Sudden Neolithic population drop was the result of brutal warfare: study - montrose
https://www.express.co.uk/news/science/967289/neolithic-population-drop-brutal-warfare-y-chromosome-scientists-research
======
Mbioguy
There's an interesting cognitive bias where people who are intelligent and
informed about one domain, try to interpret information outside that domain.
This stereotypically affects doctors or engineers making pronouncements of
things as laypersons, and underestimating their own ignorance, commit errors
without realizing it. Hacker News is an excellent place to get insight on
technology. However, the lack of formal training often means that when other
domains are discussed, we get armchair biologists or historians. That is
happening here. (The loss of Y-diversity is much, much earlier in date than
the Late Bronze Age collapse: starts at roughly 10k years ago, with a little
variation depending on what part of the globe you are looking at.)

Here's the original article that caused such a stir in 2015. Figure 2 shows
the sudden drop in the reproducing Y-population globally (meaning it cannot be
explained by genes or migration).

[https://www.ncbi.nlm.nih.gov/pmc/articles/PMC4381518/](https://www.ncbi.nlm.nih.gov/pmc/articles/PMC4381518/)

The paper cited in the article alters the date of the event, but really
there's a lot of uncertainty remaining.

[https://www.nature.com/articles/s41467-018-04375-6](https://www.nature.com/articles/s41467-018-04375-6)

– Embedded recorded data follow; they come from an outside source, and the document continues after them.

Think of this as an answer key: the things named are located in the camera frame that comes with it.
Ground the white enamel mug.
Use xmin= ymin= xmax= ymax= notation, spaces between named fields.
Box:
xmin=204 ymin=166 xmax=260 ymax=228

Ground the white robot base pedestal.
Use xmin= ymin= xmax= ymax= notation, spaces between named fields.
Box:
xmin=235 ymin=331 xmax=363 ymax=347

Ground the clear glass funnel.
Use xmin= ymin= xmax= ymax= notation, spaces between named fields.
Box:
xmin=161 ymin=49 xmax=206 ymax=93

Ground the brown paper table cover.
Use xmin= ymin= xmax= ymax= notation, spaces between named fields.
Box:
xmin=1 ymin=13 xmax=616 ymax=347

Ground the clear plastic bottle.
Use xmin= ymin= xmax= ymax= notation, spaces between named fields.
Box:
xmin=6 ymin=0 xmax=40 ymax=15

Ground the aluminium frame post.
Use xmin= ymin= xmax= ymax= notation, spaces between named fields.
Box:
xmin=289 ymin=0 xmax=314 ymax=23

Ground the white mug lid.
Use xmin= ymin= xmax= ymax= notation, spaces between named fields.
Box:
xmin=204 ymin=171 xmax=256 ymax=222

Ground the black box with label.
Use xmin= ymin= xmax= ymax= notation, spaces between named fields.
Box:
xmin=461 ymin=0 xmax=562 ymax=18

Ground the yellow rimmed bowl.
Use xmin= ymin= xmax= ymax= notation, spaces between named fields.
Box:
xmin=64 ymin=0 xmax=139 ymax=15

The best current hypothesis to explain this drop (and that no similar one
occurred for the reproducing X-population) is the conflict between
predominantly agricultural societies versus predominantly hunter-gatherer
societies. Until sufficient evidence has been found to rule out this or
alternatives, take any explanation with a grain of salt.

Look at Figure 2, and you'll notice the Y-axis are different. Between
50-10kya, the effective reproductive population was 3-4 times larger for women
than men, globally. This fits with modern anthropological evidence of polygyny
in early hunter-gatherer cultures (loose polygyny with on average 3-4 wives
per successful male over a lifetime, but with limited ability to enforce
fidelity). Y chromosome diversity tends to accumulate, albeit at a lower rate
than the X.

An agricultural community is likely to be much more homogenous in terms of
Y-chromosomes, than a hunter-gatherer one. Power is much more effectively
concentrated in these communities, allowing leaders to amass more wives and
enforce fidelity much more strictly than in hunter-gatherer societies. Stories
of King Solomon's wives, or Sultan Moulay Ismail of Morocco (who reportedly
sired hundreds of children) are an easy way to visualize this.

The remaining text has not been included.